» YOUR OBJECTIVE
The lines from the one with "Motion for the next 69" through the last line below are to be copied exactly; no other lines are to be returned.

Stored items:

------------------------------------------------------------------------

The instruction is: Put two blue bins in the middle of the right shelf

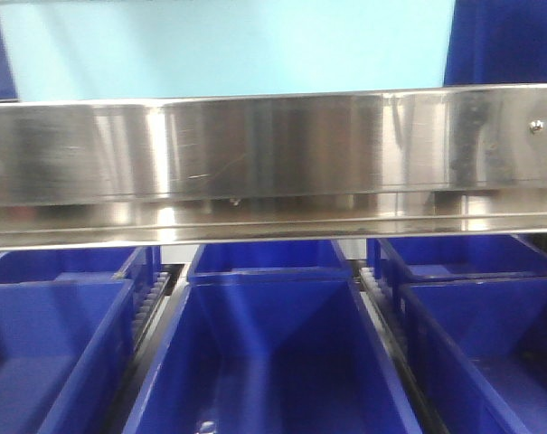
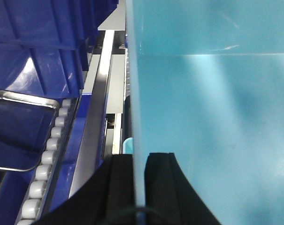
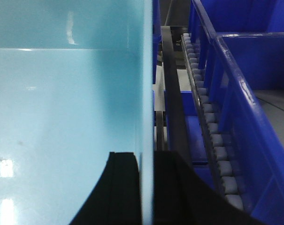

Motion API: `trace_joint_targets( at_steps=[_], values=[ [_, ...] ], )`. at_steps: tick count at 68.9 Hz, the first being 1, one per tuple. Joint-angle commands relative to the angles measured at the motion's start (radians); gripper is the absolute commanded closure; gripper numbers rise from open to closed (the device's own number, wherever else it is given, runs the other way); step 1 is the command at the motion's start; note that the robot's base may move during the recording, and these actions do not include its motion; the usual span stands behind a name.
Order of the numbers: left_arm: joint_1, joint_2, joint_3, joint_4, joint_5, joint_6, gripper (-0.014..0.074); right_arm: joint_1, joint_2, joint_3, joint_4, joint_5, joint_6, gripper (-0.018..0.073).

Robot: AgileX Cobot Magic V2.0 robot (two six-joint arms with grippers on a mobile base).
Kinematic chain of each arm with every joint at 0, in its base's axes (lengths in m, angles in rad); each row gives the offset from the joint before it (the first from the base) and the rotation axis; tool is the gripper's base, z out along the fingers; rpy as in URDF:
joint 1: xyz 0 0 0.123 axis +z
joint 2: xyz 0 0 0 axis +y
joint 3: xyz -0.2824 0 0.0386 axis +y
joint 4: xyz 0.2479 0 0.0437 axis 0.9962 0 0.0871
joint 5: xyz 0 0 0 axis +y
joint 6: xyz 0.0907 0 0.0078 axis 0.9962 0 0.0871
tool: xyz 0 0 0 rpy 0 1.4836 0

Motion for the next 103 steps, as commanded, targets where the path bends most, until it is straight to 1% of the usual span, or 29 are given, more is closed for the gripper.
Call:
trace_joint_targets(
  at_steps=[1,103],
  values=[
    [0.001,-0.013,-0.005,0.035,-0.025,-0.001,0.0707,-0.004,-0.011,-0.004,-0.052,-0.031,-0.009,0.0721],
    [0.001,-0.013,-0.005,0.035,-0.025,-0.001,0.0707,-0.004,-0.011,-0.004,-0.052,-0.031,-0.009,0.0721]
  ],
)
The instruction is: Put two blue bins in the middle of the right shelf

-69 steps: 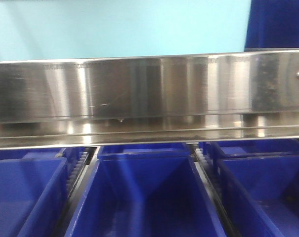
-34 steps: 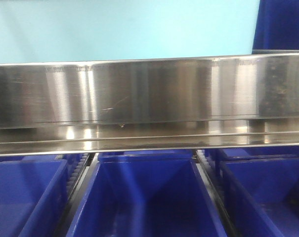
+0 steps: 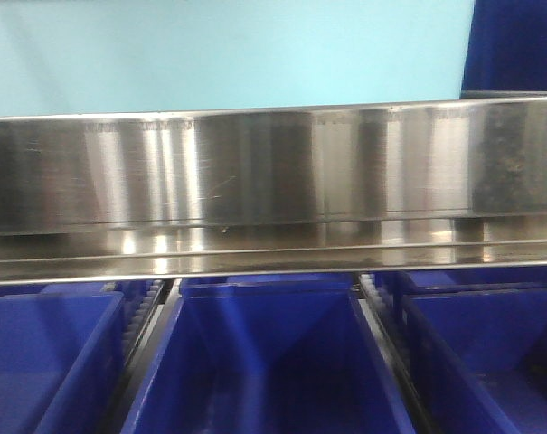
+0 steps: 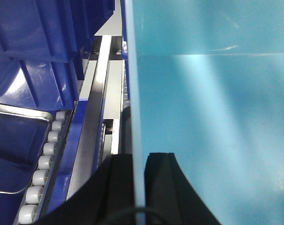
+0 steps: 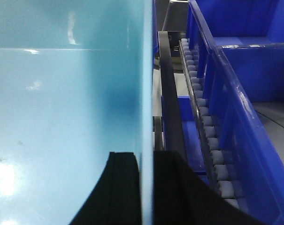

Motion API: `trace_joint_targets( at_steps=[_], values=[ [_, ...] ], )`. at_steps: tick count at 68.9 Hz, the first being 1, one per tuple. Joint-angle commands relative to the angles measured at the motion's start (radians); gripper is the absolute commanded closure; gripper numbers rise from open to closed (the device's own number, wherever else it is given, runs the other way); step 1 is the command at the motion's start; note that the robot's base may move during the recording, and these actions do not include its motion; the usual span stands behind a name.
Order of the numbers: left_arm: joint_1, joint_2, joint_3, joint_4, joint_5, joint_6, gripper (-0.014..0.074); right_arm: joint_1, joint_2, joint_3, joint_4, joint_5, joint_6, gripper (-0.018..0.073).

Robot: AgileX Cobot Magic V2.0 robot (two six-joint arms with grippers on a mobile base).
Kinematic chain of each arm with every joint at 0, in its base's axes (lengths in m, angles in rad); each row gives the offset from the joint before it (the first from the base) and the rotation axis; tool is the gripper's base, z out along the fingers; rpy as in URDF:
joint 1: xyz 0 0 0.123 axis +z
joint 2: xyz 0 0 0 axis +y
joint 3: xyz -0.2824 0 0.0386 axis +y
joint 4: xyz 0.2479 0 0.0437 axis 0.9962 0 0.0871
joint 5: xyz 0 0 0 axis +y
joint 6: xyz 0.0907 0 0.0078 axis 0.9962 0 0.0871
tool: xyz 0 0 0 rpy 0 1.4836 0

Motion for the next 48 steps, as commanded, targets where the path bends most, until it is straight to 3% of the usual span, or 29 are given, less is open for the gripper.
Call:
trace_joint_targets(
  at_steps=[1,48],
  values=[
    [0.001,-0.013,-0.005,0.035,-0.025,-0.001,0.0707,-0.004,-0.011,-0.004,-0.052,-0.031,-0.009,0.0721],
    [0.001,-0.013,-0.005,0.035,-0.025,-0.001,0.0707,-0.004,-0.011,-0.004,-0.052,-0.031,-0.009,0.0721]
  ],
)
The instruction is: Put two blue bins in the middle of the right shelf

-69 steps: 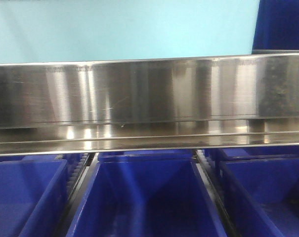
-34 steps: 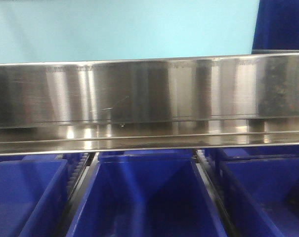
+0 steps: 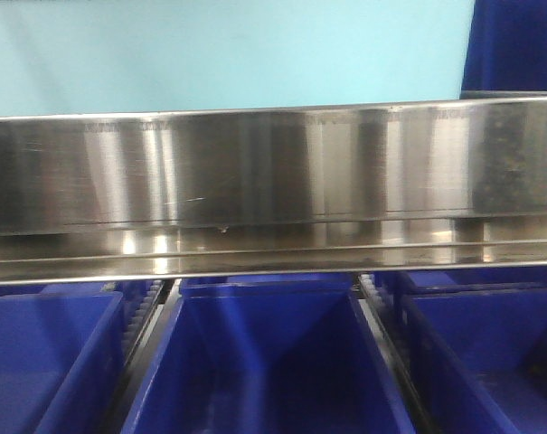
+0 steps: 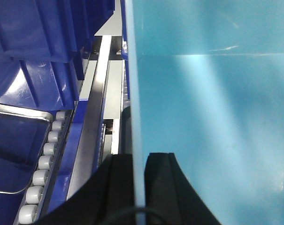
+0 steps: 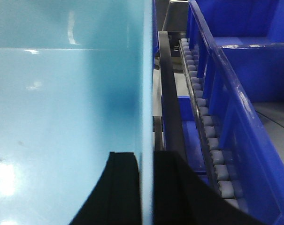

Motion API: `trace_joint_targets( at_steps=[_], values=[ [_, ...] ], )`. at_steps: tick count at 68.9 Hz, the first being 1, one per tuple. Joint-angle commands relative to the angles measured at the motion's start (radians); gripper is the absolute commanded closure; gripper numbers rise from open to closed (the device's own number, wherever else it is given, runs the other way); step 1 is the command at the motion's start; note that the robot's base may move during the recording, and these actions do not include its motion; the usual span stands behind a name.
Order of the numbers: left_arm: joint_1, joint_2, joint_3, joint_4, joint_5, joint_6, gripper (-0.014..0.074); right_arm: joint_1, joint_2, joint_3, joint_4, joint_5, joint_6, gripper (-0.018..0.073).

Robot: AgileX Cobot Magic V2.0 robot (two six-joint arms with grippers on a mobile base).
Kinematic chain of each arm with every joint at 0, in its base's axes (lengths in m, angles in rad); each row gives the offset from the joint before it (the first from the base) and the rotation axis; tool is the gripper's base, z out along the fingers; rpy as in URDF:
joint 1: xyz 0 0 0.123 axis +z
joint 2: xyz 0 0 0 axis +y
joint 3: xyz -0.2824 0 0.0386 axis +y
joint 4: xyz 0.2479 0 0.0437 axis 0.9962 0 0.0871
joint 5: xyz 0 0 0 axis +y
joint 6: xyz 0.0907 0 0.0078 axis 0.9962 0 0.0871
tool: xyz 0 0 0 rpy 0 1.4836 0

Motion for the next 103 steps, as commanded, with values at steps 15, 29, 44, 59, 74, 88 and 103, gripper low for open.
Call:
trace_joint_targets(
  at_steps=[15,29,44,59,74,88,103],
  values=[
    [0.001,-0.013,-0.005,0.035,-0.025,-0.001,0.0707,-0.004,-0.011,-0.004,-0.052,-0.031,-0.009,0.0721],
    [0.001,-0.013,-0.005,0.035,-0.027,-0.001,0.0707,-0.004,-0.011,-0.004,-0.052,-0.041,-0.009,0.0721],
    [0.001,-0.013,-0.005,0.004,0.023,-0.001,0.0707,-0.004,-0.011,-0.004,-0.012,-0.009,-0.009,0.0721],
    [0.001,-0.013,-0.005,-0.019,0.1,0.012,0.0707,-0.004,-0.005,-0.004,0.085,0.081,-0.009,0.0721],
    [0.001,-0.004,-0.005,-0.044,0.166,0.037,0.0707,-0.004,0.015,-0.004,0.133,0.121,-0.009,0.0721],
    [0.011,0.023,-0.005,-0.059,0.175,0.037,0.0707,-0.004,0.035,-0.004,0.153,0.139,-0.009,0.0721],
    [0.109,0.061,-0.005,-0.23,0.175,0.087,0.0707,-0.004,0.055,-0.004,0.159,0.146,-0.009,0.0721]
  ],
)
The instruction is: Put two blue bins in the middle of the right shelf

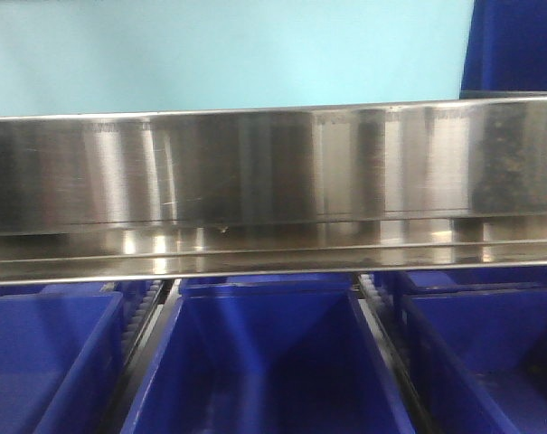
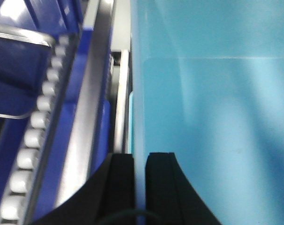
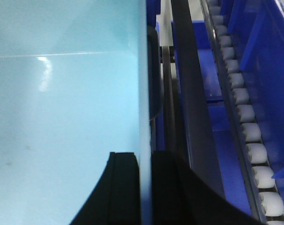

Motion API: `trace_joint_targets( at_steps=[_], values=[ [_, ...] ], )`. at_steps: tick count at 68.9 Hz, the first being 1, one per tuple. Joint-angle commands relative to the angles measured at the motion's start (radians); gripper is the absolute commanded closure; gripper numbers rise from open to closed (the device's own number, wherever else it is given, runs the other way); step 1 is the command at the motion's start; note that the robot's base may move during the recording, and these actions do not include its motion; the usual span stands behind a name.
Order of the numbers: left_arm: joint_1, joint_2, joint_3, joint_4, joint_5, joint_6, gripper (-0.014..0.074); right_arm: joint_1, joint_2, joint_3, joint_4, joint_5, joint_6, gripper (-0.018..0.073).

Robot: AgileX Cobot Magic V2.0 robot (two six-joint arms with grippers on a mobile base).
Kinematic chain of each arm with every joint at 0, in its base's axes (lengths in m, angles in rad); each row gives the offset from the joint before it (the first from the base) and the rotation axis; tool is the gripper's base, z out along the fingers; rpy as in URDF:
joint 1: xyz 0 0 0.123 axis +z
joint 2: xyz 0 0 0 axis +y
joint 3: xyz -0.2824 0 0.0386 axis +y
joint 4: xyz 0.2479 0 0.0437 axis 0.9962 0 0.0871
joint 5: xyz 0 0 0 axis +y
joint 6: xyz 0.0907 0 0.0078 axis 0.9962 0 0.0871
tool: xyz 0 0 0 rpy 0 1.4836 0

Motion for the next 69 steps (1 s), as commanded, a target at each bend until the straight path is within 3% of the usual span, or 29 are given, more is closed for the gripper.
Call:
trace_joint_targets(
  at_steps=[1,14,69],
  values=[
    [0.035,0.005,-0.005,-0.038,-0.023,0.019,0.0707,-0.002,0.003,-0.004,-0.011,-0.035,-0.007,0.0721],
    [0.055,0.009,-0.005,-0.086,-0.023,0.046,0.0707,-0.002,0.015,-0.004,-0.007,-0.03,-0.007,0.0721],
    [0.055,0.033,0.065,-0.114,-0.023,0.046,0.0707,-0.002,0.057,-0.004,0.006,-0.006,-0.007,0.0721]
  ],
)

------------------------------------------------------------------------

» ANSWER BOX
Motion for the next 69 steps (1 s), as commanded, a target at each bend until the straight path is within 3% of the usual span, or 29 are given, more is closed for the gripper.
Call:
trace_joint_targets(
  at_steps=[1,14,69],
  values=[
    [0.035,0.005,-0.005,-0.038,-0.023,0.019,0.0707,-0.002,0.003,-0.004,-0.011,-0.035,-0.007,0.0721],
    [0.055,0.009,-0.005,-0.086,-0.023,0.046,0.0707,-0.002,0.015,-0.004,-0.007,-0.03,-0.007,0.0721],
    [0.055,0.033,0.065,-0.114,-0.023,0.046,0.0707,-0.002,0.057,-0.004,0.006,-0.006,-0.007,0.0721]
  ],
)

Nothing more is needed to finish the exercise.